On October 20, 2014, the Facebook version of Candy Crush Soda Saga was released worldwide and the mobile app was released in November on the Android and iOS platforms. The app was subsequently made available for Windows 10 and Windows Phone in October 2015. Among other gameplay changes, Candy Crush Soda Saga introduces soda candies that release soda that fill the puzzle board from the bottom up, causing candies to float up to the highest soda level.

In September 2015, another sequel named Candy Crush Jelly Saga was soft-launched in various countries for the Android platform, followed by a worldwide release in January 2016. Initially it was not made available on Facebook unlike previous titles but was released on Android and iOS in May 2016. The Facebook version appears to no longer require Adobe Flash to play. The game introduces jelly-filled squares. Matches made with candies occupying jelly-filled squares will generally cause all squares that were part of the match to become jelly-filled, with the goal of making all squares on the gameboard filled with jelly to complete the puzzle.

A third sequel, Candy Crush Friends Saga, was released on both iOS and Android in October 2018. Prior to each round, the player may have the ability to select one of the series' characters to assist with the puzzle. Each character has a power that activates after a certain number of candies of a specific color are collected, such as converting a candy on the board to a wrapped candy. This game earned $5.6 million in its first month, and $10 million by June 2019.

==Television show==

CBS produced a live-action Candy Crush game show in partnership with King that premiered on July 9, 2017. It was an hour-long competition among several two-person teams using interactive games that are based on Candy Crush. The show was produced by Lionsgate with executive producer Matt Kunitz, and with collaboration by Sebastian Knutsson, the creative developer of the first Candy Crush game. Mario Lopez hosted the show.

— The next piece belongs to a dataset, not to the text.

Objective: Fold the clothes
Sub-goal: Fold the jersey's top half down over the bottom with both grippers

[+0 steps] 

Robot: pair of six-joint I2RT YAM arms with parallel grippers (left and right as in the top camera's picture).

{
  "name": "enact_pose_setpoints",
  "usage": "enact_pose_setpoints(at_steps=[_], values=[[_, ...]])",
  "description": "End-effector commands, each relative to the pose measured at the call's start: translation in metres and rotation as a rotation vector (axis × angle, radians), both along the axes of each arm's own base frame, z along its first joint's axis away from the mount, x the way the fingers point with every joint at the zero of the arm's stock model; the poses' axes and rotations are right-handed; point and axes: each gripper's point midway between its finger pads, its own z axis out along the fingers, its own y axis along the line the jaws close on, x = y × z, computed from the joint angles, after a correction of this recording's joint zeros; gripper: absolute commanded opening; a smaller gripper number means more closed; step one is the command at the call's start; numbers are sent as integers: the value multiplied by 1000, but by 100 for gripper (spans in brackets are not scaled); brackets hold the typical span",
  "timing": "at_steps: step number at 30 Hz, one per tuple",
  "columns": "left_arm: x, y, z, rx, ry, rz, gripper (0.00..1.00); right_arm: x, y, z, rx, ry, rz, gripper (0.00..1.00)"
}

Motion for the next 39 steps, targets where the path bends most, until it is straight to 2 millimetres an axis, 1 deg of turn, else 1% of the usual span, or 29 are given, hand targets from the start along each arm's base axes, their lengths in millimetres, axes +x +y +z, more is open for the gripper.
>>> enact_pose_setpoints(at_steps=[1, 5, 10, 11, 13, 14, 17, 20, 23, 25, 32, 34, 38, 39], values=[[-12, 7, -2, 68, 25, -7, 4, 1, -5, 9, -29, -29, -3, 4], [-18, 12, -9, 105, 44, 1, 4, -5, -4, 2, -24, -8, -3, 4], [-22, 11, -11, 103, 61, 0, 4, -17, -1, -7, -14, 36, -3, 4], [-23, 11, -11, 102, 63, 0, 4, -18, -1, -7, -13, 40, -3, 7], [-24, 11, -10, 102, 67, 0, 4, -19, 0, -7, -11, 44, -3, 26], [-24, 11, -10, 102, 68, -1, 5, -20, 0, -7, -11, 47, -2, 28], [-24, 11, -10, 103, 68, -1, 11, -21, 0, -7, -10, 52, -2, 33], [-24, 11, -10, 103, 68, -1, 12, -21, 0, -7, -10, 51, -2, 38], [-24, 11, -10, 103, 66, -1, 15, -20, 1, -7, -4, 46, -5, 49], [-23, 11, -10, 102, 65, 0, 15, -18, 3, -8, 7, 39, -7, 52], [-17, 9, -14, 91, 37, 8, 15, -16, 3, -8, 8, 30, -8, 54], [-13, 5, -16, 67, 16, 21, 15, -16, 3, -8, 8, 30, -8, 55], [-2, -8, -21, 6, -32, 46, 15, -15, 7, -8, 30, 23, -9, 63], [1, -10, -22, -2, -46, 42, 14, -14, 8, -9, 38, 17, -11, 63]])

Four teams play in each episode doing various challenges based on the Candy Crush game, with the winning team earning a guaranteed $100,000.

==In popular culture==
The game is featured in Psy's music video "Gentleman". Part of The Emoji Movie takes place within Candy Crush Saga.

Candy Crush Saga was used as a challenge theme for an episode of the sixth season of Project Runway All Stars. In February 2025, make-up artist Pat McGrath launched a cosmetics line based on the game, called Pat McGrath Labs x Candy Crush Saga, which featured lipstick and nail polish in colors and packagings inspired by Candy Crush Saga.